Assignment:
Give back exactly the lines from the beginning of the listing below to the line holding "Target: wrist strap", both ends included; the pictures stay out.

Data to process:
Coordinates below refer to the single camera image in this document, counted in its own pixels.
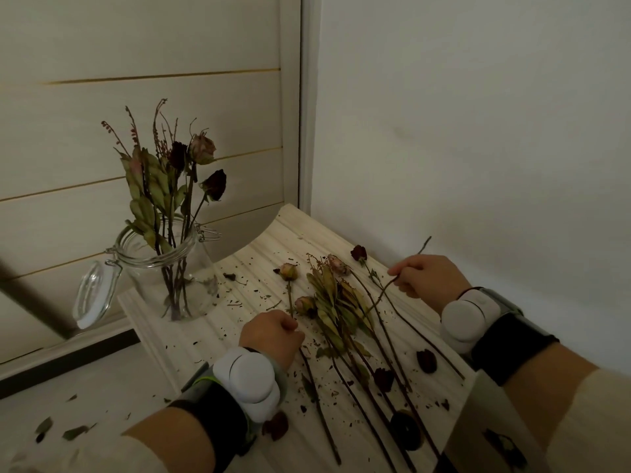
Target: white sleeve
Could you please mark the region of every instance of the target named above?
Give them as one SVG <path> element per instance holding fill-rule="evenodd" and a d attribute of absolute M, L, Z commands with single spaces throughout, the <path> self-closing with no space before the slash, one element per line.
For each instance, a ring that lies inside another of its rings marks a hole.
<path fill-rule="evenodd" d="M 116 437 L 101 446 L 77 448 L 64 458 L 29 462 L 15 458 L 9 473 L 169 473 L 160 459 L 132 437 Z"/>
<path fill-rule="evenodd" d="M 555 473 L 628 472 L 631 378 L 596 370 L 583 380 L 546 457 Z"/>

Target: wrist strap
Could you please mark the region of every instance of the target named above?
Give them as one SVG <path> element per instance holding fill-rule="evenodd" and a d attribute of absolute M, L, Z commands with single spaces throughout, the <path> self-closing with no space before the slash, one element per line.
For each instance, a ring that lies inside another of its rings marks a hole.
<path fill-rule="evenodd" d="M 169 407 L 186 410 L 206 431 L 215 451 L 214 473 L 222 473 L 246 443 L 248 420 L 217 379 L 204 375 Z"/>
<path fill-rule="evenodd" d="M 554 342 L 558 342 L 554 335 L 542 334 L 523 315 L 507 313 L 476 343 L 471 359 L 501 387 L 526 361 Z"/>

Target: white wooden tray
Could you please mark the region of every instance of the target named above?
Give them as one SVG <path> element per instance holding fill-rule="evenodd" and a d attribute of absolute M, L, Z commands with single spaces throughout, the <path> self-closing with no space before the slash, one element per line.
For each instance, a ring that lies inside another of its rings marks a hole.
<path fill-rule="evenodd" d="M 293 283 L 294 299 L 312 294 L 312 289 L 305 277 L 309 271 L 307 253 L 317 257 L 329 253 L 337 255 L 351 265 L 376 298 L 379 290 L 370 281 L 367 271 L 351 258 L 352 247 L 346 240 L 307 214 L 288 205 L 280 210 L 276 219 L 251 244 L 217 262 L 220 298 L 217 299 L 217 307 L 207 316 L 190 322 L 172 323 L 159 318 L 155 313 L 147 312 L 144 302 L 135 291 L 121 294 L 119 300 L 146 350 L 169 379 L 176 395 L 204 360 L 211 364 L 225 350 L 238 344 L 241 327 L 258 312 L 268 310 L 278 302 L 280 304 L 277 308 L 288 309 L 285 282 L 272 271 L 282 263 L 298 264 L 300 278 Z M 383 276 L 385 281 L 388 280 L 386 268 L 379 262 L 369 259 L 368 266 Z M 222 272 L 236 274 L 237 280 L 247 285 L 243 286 L 226 280 Z M 349 281 L 352 284 L 357 283 L 353 278 L 349 278 Z M 466 380 L 462 381 L 438 355 L 437 372 L 423 373 L 416 361 L 416 351 L 430 348 L 429 345 L 403 321 L 394 316 L 385 298 L 380 302 L 379 308 L 384 321 L 413 387 L 413 393 L 410 396 L 438 449 L 442 451 L 471 389 L 474 373 L 440 340 L 437 334 L 438 316 L 429 307 L 421 301 L 407 298 L 395 287 L 390 288 L 388 294 L 399 312 L 432 340 L 466 377 Z M 229 303 L 241 305 L 228 306 Z M 276 442 L 272 442 L 269 435 L 259 437 L 246 456 L 235 458 L 228 471 L 256 471 L 257 473 L 389 471 L 390 468 L 361 413 L 353 405 L 352 398 L 339 381 L 335 370 L 331 368 L 331 360 L 327 357 L 316 359 L 317 347 L 314 346 L 314 340 L 320 343 L 323 340 L 322 337 L 312 330 L 311 321 L 302 318 L 298 318 L 298 321 L 300 329 L 307 336 L 303 349 L 311 358 L 310 365 L 322 399 L 322 409 L 338 446 L 342 465 L 338 466 L 335 463 L 320 425 L 316 406 L 311 403 L 302 388 L 301 377 L 303 373 L 307 376 L 307 371 L 301 358 L 297 356 L 288 373 L 288 395 L 284 404 L 281 405 L 281 409 L 289 418 L 288 433 Z M 380 333 L 380 338 L 386 345 L 383 333 Z M 377 360 L 381 355 L 376 344 L 368 339 L 363 343 L 374 355 L 371 365 L 374 368 L 385 366 Z M 339 365 L 346 379 L 351 380 L 350 372 L 343 365 Z M 352 389 L 378 430 L 397 471 L 408 471 L 394 441 L 379 421 L 366 395 L 357 384 L 352 386 Z M 376 396 L 375 385 L 372 385 L 372 389 L 377 400 L 381 401 L 383 411 L 388 414 L 387 405 Z M 398 392 L 396 384 L 390 398 L 395 407 L 404 408 L 405 399 Z M 440 406 L 445 399 L 449 401 L 449 410 Z M 301 411 L 301 405 L 307 408 L 306 413 Z M 421 449 L 409 454 L 419 472 L 434 470 L 437 458 L 427 442 Z"/>

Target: paneled wall
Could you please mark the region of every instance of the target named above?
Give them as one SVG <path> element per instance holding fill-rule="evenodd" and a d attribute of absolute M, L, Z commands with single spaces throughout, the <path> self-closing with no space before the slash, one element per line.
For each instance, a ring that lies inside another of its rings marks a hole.
<path fill-rule="evenodd" d="M 212 255 L 256 237 L 297 199 L 299 49 L 300 0 L 5 1 L 0 282 L 28 286 L 74 329 L 79 279 L 131 217 L 100 122 L 131 145 L 127 105 L 152 146 L 160 98 L 181 141 L 194 118 L 193 132 L 215 141 L 220 160 L 201 176 L 228 176 L 222 201 L 199 215 L 223 233 Z"/>

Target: forearm
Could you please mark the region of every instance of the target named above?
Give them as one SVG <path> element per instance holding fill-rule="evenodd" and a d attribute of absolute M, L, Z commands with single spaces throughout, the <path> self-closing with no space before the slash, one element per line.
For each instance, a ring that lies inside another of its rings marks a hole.
<path fill-rule="evenodd" d="M 185 410 L 162 409 L 123 435 L 144 443 L 169 473 L 209 473 L 215 469 L 213 444 L 197 419 Z"/>
<path fill-rule="evenodd" d="M 556 342 L 522 365 L 503 385 L 544 452 L 581 382 L 596 369 L 596 365 Z"/>

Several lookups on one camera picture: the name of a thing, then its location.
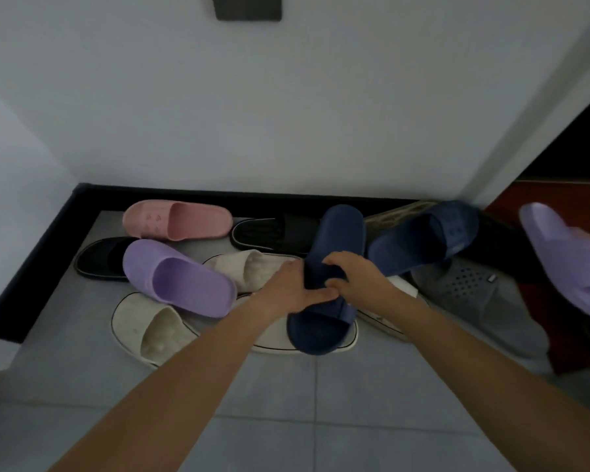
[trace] slide sandal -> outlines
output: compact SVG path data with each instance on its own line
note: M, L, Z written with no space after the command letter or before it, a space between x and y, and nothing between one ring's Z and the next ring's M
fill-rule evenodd
M439 262L470 245L479 229L477 209L458 200L442 202L376 238L367 250L385 276Z
M365 223L362 213L350 205L328 209L304 262L306 288L323 288L328 278L345 278L337 266L322 260L332 252L347 251L362 255L365 250ZM307 354L327 354L345 340L356 318L356 309L339 297L311 305L287 318L287 333L293 346Z
M417 288L415 286L411 285L404 278L399 277L399 276L390 276L387 278L387 280L389 280L393 286L395 286L396 288L407 293L409 296L412 296L413 298L417 298L417 299L423 301L424 303L428 304L418 294ZM372 313L371 311L366 311L366 310L360 309L359 310L359 318L366 321L370 325L375 326L379 330L393 336L394 338L398 338L399 340L402 340L402 341L408 341L408 342L410 341L409 338L404 333L402 333L400 328L398 328L396 325L392 324L389 320L386 320L385 318L380 317L377 314Z
M250 296L250 294L239 296L236 300L235 306L247 301ZM264 333L260 335L252 346L252 351L268 354L301 354L301 351L295 348L289 339L289 335L286 332L286 322L286 317L279 318L264 330ZM354 322L352 326L350 326L343 342L332 352L336 353L350 350L354 347L358 339L359 326Z
M435 205L437 205L437 202L431 200L418 200L417 202L412 202L397 209L387 210L386 212L365 217L367 241L371 242L385 230L393 228L398 223L405 222Z
M174 308L142 293L131 293L118 304L111 332L126 352L152 367L163 365L198 337Z
M244 250L216 255L203 264L231 278L238 293L253 293L262 288L284 262L298 258L291 255L260 253L258 250Z
M540 203L523 205L520 222L553 286L590 315L590 237Z
M459 256L516 278L521 283L546 283L542 264L524 230L477 210L479 231Z
M501 272L455 257L411 271L425 296L521 357L542 356L549 337L529 315L518 285Z
M277 218L252 218L236 223L229 241L238 250L306 255L315 239L319 220L283 214Z
M123 226L132 237L175 242L221 238L232 224L231 213L223 207L172 200L142 200L123 215Z
M135 288L154 300L205 317L224 317L236 300L231 279L155 240L128 246L123 270Z
M74 269L81 276L94 280L127 281L123 271L123 255L137 238L103 238L86 246L74 260Z

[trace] dark blue slide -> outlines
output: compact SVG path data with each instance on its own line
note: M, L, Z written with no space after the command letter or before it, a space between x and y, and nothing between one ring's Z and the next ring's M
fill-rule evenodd
M442 202L387 230L367 250L385 276L450 258L479 231L479 211L460 200Z
M342 269L324 265L322 260L332 252L363 255L365 236L365 222L359 210L350 205L335 205L328 209L304 262L306 288L323 288L329 278L345 278ZM293 346L301 352L328 354L341 345L355 318L356 308L339 297L289 315L286 331Z

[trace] white wall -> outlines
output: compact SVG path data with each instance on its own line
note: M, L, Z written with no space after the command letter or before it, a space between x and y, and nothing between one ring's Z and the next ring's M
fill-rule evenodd
M79 181L479 196L520 116L573 86L556 70L588 68L563 63L589 34L590 0L284 0L277 24L218 22L211 0L0 0L0 96ZM590 89L574 98L566 118Z
M0 101L0 293L76 186Z

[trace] purple slipper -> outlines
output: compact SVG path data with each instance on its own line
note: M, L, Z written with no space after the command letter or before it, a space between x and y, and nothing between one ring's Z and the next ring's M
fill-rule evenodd
M523 205L520 222L553 286L590 315L590 238L575 233L540 203Z
M123 270L135 288L154 300L205 317L224 317L236 300L231 279L155 240L128 246Z

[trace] hand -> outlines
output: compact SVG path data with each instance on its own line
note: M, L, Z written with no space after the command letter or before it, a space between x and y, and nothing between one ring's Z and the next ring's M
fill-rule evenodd
M405 294L393 286L376 265L356 253L332 252L323 263L336 265L345 272L347 281L330 278L326 286L336 288L350 305L358 309L378 313Z
M299 313L315 303L337 298L338 291L335 288L304 288L304 261L294 260L284 262L249 301L253 301L257 307L275 318L280 318L289 313Z

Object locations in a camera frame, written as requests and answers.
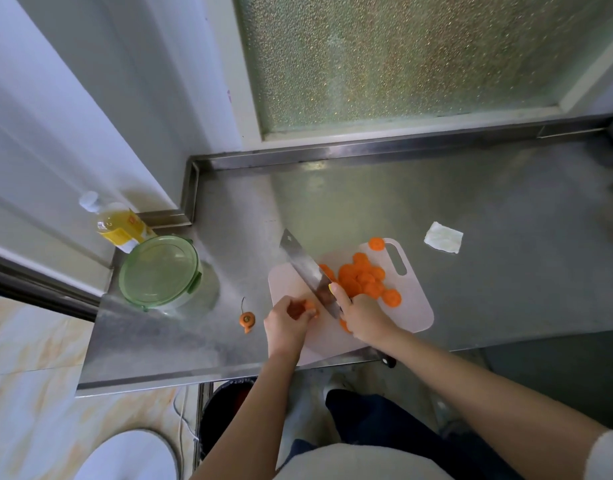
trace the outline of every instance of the hand
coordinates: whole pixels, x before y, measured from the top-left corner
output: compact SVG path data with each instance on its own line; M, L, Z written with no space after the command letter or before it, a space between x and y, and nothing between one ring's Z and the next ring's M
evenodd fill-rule
M264 320L264 330L269 342L269 358L285 355L297 363L304 345L306 328L317 310L307 310L300 318L293 320L286 312L291 300L298 301L297 298L285 296L276 303Z
M342 319L347 328L362 342L383 349L383 343L400 330L369 295L359 294L351 301L339 284L332 283L329 288L342 309Z

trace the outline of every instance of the cooking oil bottle
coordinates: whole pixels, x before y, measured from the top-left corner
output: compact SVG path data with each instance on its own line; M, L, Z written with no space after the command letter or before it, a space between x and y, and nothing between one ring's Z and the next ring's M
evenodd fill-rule
M104 202L97 192L82 195L80 205L95 214L97 232L127 254L141 242L156 236L128 206L121 202Z

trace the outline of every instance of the white toilet lid
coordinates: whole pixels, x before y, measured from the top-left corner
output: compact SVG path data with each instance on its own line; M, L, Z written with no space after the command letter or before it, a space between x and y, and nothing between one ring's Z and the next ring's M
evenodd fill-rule
M115 435L89 455L74 480L178 480L171 446L160 435L133 429Z

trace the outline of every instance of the cutting board
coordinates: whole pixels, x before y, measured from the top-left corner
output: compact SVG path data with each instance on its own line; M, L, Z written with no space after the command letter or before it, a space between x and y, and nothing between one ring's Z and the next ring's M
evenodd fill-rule
M360 244L355 248L346 248L327 253L316 258L318 264L327 264L336 272L340 266L353 262L353 254L357 252L366 253L368 259L374 266L380 266L384 270L386 277L383 280L387 288L395 288L402 295L402 304L395 308L386 306L382 298L378 299L380 307L384 313L401 328L418 332L426 330L433 323L433 310L431 310L429 300L427 300L420 286L420 282L415 277L413 268L404 254L404 250L399 242L394 239L385 238L384 242L394 245L397 249L406 274L401 276L395 270L395 266L386 249L374 251L368 247L368 243ZM353 350L366 347L364 342L346 333L340 324L328 313L325 307L315 297L307 284L300 278L291 263L284 263L275 266L269 273L270 297L275 305L280 298L289 295L300 299L309 299L317 306L320 316L309 323L309 329L300 354L298 365L305 365L311 362L327 359L335 355L344 354Z

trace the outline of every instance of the knife handle
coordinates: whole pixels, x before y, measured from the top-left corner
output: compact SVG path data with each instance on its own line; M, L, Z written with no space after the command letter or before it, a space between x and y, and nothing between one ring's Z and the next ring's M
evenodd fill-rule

Solution to the exercise:
Coordinates below refer to the single camera image in this document, counted in its own pixels.
Target: white sleeve
Could you please mark the region of every instance of the target named above?
Give them as one SVG <path> element per instance holding fill-rule="evenodd" and a d attribute of absolute M, L, Z commands with single spaces throughout, the <path> self-closing with no space before the slash, one element per line.
For each instance, a ring that lies inside another of its rings marks a hole.
<path fill-rule="evenodd" d="M 116 437 L 101 446 L 77 448 L 64 458 L 29 462 L 15 458 L 9 473 L 169 473 L 160 459 L 132 437 Z"/>
<path fill-rule="evenodd" d="M 555 473 L 628 472 L 631 378 L 596 370 L 583 380 L 546 457 Z"/>

Target: wrist strap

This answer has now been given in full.